シピボのオナヤたちは、アヤワスカの治療儀礼を短期間での悟り体験や自分探しを求める欧米人のニーズにあわせて公開することで、商業的な成功を収めた【写真6】。

「アヤワスカ・ツーリズム」と称されるアヤワスカ・ブームは、1990年代から2000年代にその絶頂を迎え、オナヤたちに莫大な富をもたらすことになる。

さて、このような「アヤワスカ・ツーリズム」の最大の皮肉は、治療を目的にオナヤのもとを訪れる一般のシピボが稀であることを、欧米人たちは知る機会すらなかったことだ。
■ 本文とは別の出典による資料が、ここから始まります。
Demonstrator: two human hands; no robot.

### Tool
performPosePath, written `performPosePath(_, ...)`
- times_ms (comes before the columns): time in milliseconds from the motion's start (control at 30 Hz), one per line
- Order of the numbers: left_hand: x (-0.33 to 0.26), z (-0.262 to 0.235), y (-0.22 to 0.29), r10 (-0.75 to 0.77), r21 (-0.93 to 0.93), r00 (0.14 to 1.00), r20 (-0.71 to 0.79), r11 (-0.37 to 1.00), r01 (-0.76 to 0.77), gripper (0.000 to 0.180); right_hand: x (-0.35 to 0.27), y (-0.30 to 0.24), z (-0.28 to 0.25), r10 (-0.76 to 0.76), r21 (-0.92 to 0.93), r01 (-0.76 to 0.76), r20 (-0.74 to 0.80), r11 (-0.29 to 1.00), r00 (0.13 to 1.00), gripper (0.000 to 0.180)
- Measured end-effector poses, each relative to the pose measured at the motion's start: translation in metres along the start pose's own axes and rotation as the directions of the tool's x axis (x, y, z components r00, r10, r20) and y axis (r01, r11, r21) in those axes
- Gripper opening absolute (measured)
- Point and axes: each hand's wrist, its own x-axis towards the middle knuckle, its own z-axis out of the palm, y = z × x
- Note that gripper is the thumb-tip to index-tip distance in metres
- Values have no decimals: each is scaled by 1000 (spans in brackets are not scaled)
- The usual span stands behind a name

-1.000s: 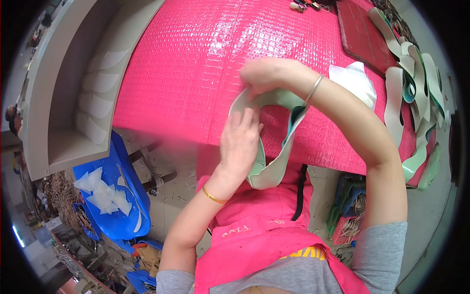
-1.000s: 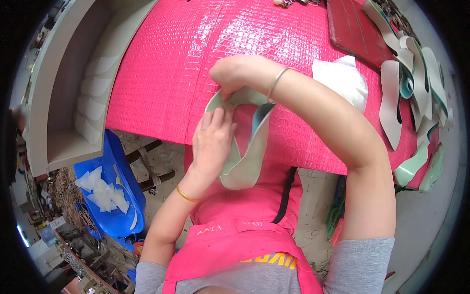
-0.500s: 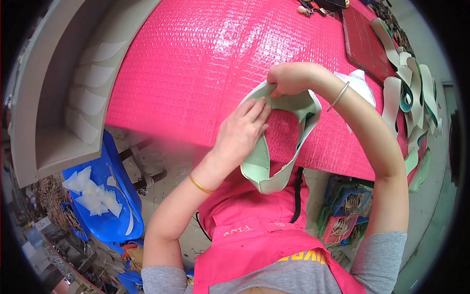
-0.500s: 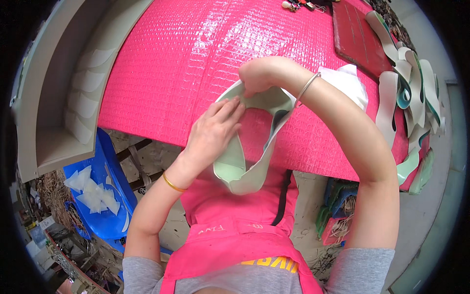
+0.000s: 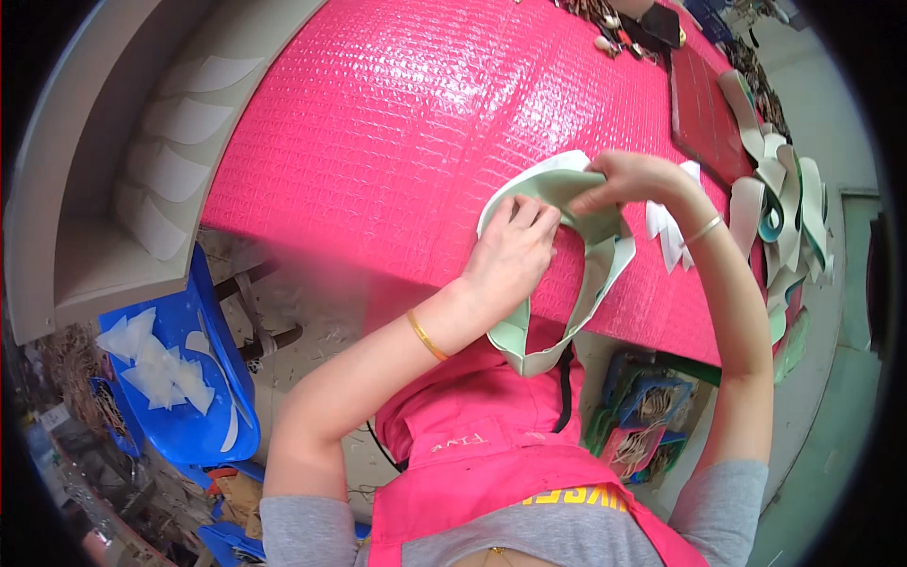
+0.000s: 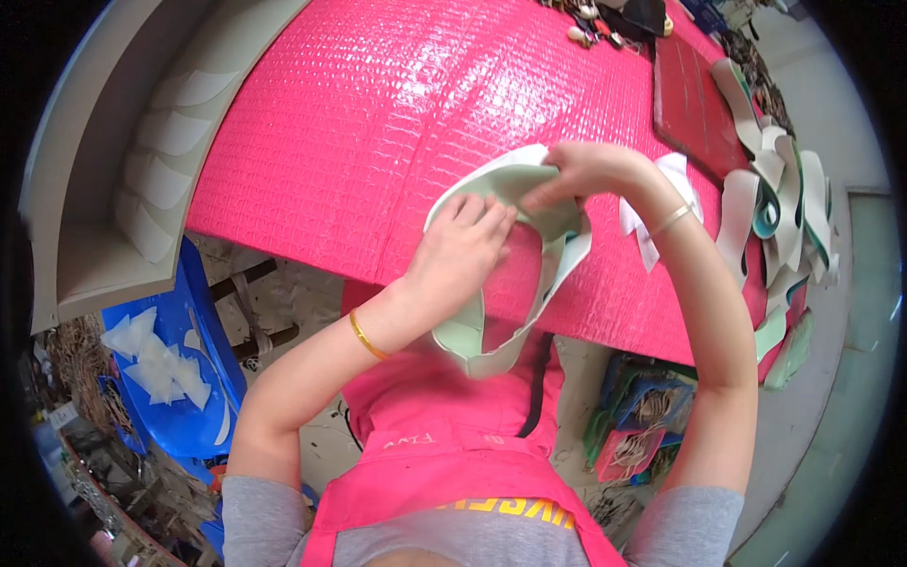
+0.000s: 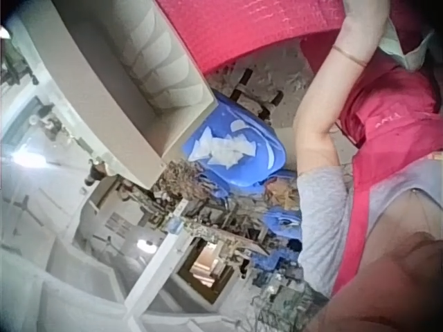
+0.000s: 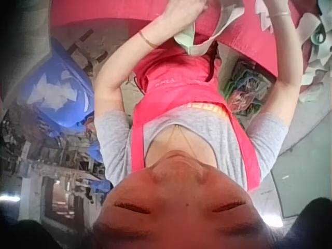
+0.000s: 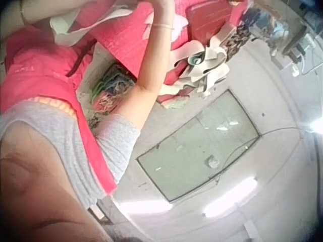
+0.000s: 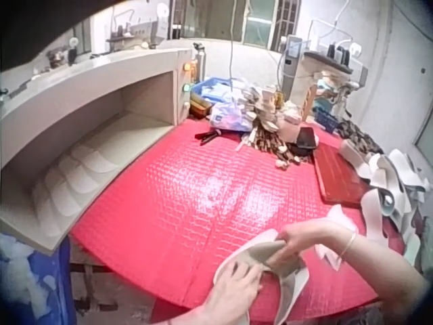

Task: The worker is folding the edges of shoe uppers and wrapping components in paper at a shoe manufacturing station.

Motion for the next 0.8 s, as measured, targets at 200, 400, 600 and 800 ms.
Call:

加えて、アヤワスカを飲む大半の外国人が治療師であるオナヤに「シャーマン」の理想を投影していたものの、シャーマンに該当する「ムラヤ」と呼ばれたシピボの呪術医たちは、50年ほど前に絶滅したといわれる。

資本主義は、シピボのコミュニティに安価で入手しやすく「効き目の見える」化学薬品をもたらした。既に普及していたキリスト教の影響も相俟って、ムラヤやオナヤによる病気直しの需要は激減していったものと考えられる。
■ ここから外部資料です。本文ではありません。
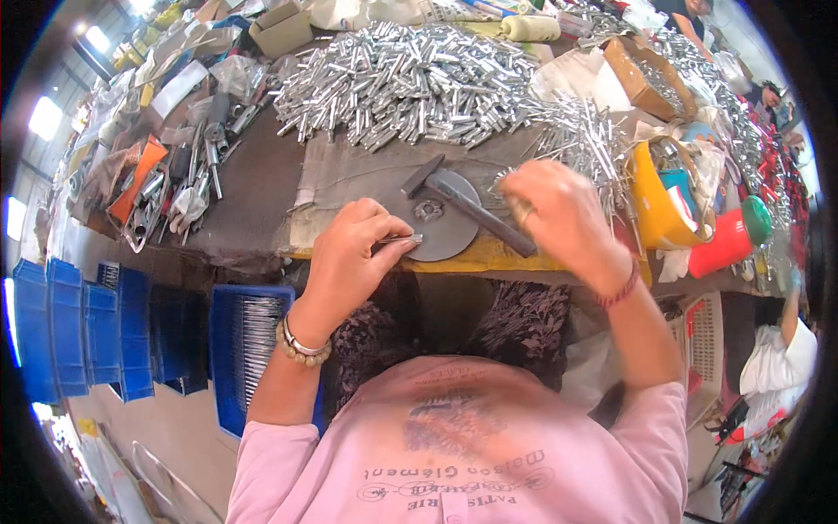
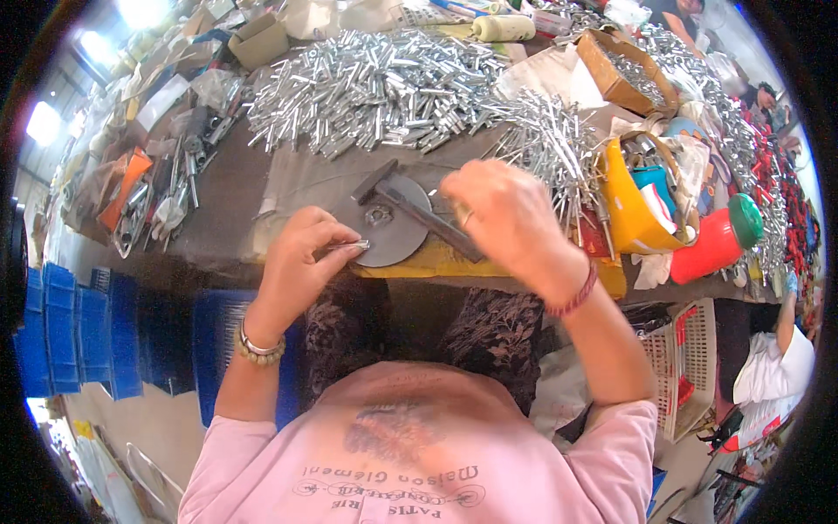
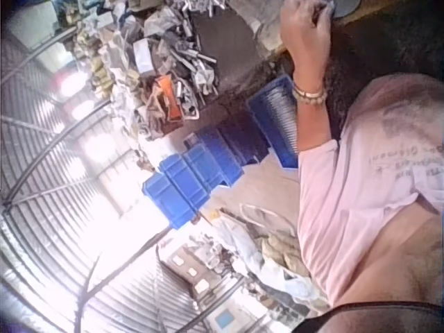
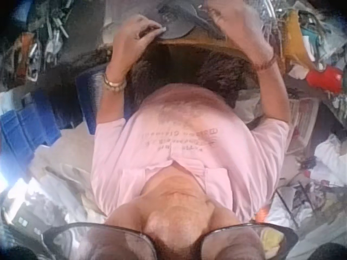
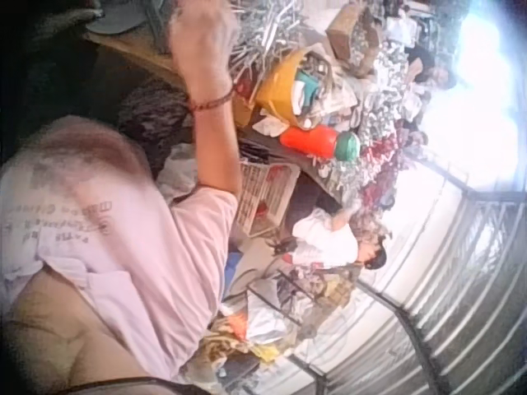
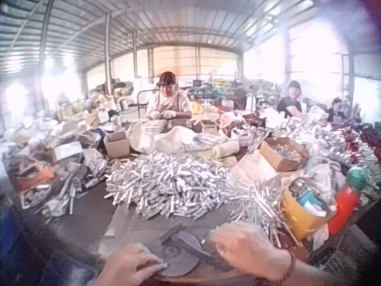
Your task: The person assembles metal components by inserting pins into metal sleeves on a metal base, securing them by hand and with a hammer, and placing the assembled pieces into a blue bin.
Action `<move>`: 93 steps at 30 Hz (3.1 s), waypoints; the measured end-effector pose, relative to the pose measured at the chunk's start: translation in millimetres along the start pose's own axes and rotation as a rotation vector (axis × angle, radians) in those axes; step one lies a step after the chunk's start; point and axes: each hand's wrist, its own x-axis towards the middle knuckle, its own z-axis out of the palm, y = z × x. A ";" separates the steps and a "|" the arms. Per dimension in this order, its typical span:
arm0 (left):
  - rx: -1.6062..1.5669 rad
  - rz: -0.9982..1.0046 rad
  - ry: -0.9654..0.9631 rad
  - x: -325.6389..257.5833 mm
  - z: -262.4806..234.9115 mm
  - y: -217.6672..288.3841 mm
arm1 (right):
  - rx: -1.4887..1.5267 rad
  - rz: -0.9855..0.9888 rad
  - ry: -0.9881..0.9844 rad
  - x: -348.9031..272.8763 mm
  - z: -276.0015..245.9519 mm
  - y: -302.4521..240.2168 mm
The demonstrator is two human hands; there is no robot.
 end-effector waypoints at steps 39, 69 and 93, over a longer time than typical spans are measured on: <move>-0.081 -0.019 0.063 -7.8 14.4 -9.5 | 0.194 0.016 0.050 0.1 53.2 -69.5; -0.103 0.003 0.070 -10.4 16.8 -7.1 | 0.006 0.343 -0.027 -33.9 5.1 13.4; -0.012 0.069 0.101 -9.7 16.2 -13.3 | 0.632 0.239 0.172 12.3 66.0 -83.0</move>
2021年8月のある日、街頭インタビューを行ったあるシピボの女性は、オナヤのもとを訪れることがあるかという私の質問にこう返した。

「(オナヤの元には)全く行きません。何をやっているのかわからないし、信じていませんから。最終的に信じなくなった、といった方が正しいですね。でも昔はいたんですよ、本物のムラヤとオナヤが」

また別のシピボの青年は、怒りと共にこう語った。

「もうシピボには、ムラヤはおろか、オナヤすら残っていません。大量のアルコールを摂取しては酔っ払い、修行に励む代わりに呪いをかけあっている。本物のオナヤであれば、アルコールで身体を汚すことも多額のお金を要求することもありません」

それでも1人くらいは残っているのではないかと食い下がる私を見据えて、「可能性はあるかもしれませんが、私は1人のオナヤも知りません。それでも尚オナヤがいると言い張るのは、その人たちがそう信じたいからじゃないですか?」。